TASK DIRECTIONS: Produce as output only the lines below starting at the line with "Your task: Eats" and continuing through the line with "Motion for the", each one exactly as written.

Data records:
• • • • •

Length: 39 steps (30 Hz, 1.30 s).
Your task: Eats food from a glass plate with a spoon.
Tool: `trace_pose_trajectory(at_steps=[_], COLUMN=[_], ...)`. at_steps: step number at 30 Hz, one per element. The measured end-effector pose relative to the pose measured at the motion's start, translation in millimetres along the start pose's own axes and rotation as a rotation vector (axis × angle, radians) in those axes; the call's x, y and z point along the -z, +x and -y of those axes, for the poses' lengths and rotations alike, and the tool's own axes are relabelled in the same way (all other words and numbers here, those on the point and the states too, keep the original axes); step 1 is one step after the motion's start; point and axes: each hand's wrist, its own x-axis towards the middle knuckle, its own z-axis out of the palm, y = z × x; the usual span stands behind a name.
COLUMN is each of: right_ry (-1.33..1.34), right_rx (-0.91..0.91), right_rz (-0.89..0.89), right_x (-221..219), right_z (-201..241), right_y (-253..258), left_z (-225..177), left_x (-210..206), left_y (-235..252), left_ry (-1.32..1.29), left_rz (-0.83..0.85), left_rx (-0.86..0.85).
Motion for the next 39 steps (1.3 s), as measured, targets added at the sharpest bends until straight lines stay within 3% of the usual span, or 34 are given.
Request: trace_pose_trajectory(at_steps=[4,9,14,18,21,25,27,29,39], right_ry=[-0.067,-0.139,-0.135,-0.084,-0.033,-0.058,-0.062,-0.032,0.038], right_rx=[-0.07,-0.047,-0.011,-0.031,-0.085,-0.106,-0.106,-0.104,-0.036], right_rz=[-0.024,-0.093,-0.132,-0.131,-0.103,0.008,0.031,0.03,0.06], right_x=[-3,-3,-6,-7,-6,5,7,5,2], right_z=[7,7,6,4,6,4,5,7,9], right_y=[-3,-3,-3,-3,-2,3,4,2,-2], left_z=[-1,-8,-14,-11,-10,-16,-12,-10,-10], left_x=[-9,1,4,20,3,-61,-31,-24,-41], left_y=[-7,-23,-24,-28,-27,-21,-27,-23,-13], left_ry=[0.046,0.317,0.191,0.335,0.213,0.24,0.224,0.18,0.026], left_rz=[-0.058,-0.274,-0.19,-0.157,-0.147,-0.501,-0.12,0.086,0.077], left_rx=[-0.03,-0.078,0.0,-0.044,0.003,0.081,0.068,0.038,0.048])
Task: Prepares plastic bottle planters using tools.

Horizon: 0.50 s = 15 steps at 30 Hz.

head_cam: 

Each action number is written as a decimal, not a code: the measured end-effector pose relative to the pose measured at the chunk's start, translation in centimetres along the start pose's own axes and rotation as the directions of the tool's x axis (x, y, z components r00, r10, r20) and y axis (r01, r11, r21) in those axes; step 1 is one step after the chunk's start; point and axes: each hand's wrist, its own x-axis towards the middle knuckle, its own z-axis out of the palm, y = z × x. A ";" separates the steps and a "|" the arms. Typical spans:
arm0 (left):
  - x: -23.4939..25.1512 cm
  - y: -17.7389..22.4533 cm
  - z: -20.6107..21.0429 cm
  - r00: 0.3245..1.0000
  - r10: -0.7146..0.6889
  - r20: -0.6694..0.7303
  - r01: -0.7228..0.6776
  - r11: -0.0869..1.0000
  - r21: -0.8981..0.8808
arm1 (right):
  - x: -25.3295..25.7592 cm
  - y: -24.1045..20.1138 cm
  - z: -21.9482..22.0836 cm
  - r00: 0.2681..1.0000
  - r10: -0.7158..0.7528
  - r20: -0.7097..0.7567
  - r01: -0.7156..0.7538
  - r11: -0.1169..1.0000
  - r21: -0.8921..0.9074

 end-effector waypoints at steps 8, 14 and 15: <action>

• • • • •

SOLUTION:
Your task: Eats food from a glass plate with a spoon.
Tool: `trace_pose_trajectory(at_steps=[_], COLUMN=[_], ...)`. at_steps: step number at 30 Hz, one per element. The measured end-effector pose relative to the pose measured at the motion's start, translation in millimetres along the start pose's own axes and rotation as a rotation vector (axis × angle, radians) in those axes; the call's x, y and z point along the -z, +x and -y of those axes, for the poses' lengths and rotations alike, and the tool's own axes are relabelled in the same way (all other words and numbers here, those on the point and the states too, keep the original axes); step 1 is one step after the motion's start; point and axes: each hand's wrist, its own x-axis towards the middle knuckle, its own z-axis out of the palm, y = z × x; the usual span stands behind a name.
COLUMN is each of: right_ry (-1.33..1.34), right_rx (-0.91..0.91), right_rz (-0.89..0.89), right_x (-221..219), right_z (-201..241), right_y (-253..258), left_z (-225..177), left_x (-210..206), left_y (-235..252), left_ry (-1.32..1.29), left_rz (-0.83..0.85), left_rx (-0.86..0.85).
Motion for the next 39 steps (1.3 s), as measured, targets added at the sharpest bends until straight lines stay within 3% of the usual span, or 34 are given.

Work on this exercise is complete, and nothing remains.